The playing field is a carpeted, rectangular area. Dividing the field in half is an 18 in high railing with a central bridge, which can tilt to either side of the field or remain level. Two 7 ft high movable goals begin on opposite sides of the field. Around the perimeter of the field are two stations for human players, who work with remote controlled robots on the field to score points. At the start of each match, the alliance station contains twenty small balls. An additional twenty small balls and four large balls are located at the far end of the playing field.

==Robots==
Each robot can weigh up to 130 lb, and must start each match small enough to fit inside a 30" x 36" x 5' space (0.76 m x 0.91 m x 1.52 m).

==Scoring==
Each match is a maximum of two minutes long. Alliances can end the match at any time. Alliances score one point for each small ball in the goal, ten points for each large ball in the goal, ten points for each robot in the End Zone, and ten points if the stretcher is in the End Zone. The alliance doubles its score for each goal that is on the bridge if the bridge is balanced, and multiplies its score by a factor of up to three by ending the match before the two-minute time limit. Each team receives the alliance score. A team multiplies its score by 1.1 if its large ball is on top of a goal. Scores are rounded up to the nearest whole point after applying all multipliers.

==Reception==
While most participants did not like the lack of "red versus blue" competition within matches, others praised the game for its inventiveness and emphasis on cooperation.
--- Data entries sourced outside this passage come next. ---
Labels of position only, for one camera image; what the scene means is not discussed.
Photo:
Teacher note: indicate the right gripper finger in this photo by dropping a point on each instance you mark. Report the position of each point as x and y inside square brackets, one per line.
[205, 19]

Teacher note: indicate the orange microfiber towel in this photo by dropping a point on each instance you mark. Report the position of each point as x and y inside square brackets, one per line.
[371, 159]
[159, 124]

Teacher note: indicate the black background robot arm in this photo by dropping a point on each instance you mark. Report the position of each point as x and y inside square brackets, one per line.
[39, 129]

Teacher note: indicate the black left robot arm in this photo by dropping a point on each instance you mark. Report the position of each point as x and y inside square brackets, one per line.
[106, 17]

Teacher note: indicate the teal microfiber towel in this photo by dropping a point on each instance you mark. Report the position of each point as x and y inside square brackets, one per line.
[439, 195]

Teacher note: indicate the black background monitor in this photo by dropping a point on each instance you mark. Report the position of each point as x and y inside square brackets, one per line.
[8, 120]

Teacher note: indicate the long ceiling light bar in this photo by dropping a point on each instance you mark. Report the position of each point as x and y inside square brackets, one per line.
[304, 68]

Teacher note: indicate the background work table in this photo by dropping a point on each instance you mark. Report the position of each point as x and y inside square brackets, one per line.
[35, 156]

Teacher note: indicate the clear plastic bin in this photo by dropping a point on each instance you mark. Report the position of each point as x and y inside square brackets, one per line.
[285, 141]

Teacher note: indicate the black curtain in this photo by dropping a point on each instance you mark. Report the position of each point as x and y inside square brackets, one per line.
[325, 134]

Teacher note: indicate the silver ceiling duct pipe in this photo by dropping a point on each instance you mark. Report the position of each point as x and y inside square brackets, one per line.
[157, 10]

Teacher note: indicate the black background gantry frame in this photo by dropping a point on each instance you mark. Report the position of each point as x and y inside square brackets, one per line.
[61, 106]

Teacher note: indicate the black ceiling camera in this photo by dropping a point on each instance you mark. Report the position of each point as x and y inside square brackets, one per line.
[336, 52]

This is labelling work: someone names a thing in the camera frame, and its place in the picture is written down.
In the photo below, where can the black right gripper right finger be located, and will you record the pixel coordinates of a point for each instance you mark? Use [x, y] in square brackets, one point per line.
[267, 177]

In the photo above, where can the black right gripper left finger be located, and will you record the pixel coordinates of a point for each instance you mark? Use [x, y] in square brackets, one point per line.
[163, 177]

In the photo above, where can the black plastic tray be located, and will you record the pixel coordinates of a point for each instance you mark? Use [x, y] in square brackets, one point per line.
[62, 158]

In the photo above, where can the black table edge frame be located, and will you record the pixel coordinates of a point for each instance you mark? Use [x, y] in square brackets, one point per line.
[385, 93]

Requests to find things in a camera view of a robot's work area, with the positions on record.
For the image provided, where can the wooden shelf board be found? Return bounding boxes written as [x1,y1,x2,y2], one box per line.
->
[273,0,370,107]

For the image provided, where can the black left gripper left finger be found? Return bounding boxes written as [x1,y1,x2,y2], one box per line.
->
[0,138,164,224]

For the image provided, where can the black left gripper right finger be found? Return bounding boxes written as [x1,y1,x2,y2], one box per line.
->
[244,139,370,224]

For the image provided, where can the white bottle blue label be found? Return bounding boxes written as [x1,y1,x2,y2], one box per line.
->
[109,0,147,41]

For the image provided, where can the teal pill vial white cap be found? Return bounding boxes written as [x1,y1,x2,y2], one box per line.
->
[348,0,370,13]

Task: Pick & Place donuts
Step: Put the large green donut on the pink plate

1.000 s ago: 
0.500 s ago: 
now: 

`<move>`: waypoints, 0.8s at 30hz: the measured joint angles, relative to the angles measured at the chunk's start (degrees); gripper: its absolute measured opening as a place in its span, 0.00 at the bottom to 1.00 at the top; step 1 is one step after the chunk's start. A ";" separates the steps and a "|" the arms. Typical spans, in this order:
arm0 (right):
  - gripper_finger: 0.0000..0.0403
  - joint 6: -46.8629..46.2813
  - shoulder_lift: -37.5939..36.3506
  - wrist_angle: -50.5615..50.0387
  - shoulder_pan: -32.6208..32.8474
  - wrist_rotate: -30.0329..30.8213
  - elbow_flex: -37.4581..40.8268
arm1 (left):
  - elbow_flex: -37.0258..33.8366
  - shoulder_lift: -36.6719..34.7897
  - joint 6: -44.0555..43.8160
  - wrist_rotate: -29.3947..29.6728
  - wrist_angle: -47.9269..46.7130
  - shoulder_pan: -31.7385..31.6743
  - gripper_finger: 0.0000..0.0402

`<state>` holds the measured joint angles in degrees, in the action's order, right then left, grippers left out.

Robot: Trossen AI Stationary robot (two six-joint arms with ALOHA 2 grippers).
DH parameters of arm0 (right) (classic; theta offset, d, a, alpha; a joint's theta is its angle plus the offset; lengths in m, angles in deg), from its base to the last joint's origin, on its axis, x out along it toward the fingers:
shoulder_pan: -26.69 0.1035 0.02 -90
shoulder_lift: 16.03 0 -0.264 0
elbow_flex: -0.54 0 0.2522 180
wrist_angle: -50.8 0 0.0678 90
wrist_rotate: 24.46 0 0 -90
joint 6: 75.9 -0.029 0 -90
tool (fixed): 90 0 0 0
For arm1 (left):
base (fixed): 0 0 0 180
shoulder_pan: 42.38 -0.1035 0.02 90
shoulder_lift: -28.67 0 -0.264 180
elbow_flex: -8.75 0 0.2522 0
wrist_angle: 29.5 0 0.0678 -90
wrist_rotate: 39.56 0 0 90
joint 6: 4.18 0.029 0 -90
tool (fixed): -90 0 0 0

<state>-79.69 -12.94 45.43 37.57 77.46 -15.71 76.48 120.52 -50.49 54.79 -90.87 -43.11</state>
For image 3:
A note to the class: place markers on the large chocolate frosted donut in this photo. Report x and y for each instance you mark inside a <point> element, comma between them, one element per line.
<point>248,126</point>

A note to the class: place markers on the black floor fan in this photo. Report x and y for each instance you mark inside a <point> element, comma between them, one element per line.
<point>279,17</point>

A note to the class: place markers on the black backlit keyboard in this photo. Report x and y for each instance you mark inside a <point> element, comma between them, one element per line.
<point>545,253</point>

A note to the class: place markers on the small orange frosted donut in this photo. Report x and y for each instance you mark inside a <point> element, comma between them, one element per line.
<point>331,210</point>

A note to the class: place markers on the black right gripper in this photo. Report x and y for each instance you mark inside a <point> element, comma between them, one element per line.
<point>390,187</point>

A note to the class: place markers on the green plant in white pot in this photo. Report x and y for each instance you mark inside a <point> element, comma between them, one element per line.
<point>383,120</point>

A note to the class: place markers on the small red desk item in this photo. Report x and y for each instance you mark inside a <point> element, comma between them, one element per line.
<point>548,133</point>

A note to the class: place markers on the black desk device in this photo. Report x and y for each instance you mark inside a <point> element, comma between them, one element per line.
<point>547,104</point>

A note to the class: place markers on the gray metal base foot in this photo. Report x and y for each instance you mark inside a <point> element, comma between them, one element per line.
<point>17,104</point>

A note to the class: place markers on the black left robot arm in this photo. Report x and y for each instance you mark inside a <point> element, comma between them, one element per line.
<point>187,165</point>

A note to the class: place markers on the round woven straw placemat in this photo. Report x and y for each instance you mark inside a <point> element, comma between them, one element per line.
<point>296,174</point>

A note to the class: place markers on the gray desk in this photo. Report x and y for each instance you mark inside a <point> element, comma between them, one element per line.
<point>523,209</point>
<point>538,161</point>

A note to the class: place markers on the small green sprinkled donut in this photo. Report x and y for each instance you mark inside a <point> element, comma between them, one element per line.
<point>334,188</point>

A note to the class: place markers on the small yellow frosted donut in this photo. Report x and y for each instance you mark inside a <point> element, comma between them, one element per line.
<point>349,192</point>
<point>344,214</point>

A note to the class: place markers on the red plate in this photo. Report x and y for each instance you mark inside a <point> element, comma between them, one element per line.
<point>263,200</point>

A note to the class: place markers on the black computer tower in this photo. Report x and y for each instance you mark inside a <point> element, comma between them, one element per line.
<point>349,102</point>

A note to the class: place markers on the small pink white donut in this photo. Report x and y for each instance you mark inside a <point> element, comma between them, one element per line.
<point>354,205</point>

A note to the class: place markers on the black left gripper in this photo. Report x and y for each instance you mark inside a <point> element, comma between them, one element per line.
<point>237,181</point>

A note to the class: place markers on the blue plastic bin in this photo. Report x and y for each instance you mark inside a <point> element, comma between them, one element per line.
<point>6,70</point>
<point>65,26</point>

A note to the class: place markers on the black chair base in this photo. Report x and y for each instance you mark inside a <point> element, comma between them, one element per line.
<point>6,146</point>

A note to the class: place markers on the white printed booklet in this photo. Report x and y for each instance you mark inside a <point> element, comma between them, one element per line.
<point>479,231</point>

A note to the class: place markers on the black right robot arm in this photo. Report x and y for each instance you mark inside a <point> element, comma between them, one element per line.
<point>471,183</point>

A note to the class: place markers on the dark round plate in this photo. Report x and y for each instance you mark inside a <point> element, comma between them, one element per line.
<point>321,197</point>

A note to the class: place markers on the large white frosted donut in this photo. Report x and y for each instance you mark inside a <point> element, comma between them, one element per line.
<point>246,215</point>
A few consider it one of the best FIRST games designed.

==Events==
The following regional events were held in 2001:
- Kennedy Space Center Southeast Regional - Kennedy Space Center, Florida
- UTC New England Regional - Meadows Music Theater, Hartford, Connecticut
- SBPLI Long Island Regional - Suffolk County Community College, Long Island, New York
- NASA Langley/VCU/School of Engineering FIRST Robotics Competition - Virginia Commonwealth University, Richmond, Virginia
- West Michigan Regional - Grand Rapids Community college, Grand Rapids, Michigan
- Johnson & Johnson Mid-Atlantic Regional - Rutgers University, New Brunswick, New Jersey
- Lone Star Regional - Reliant Arena, Houston, Texas
- New York City FIRST! Regional - Columbia University, New York City
- Southern California Regional - Los Angeles Memorial Sports Arena, Los Angeles, California
- Great Lakes Regional - Eastern Michigan University, Ypsilanti, Michigan
- Motorola Midwest Regional - Northwestern University, Evanston, Illinois
- Philadelphia Alliance Regional - Drexel University, Philadelphia, Pennsylvania
- Silicon Valley Regional - San Jose State University, San Jose, California

The national championship was held at Epcot Center, Disney World, Orlando, Florida.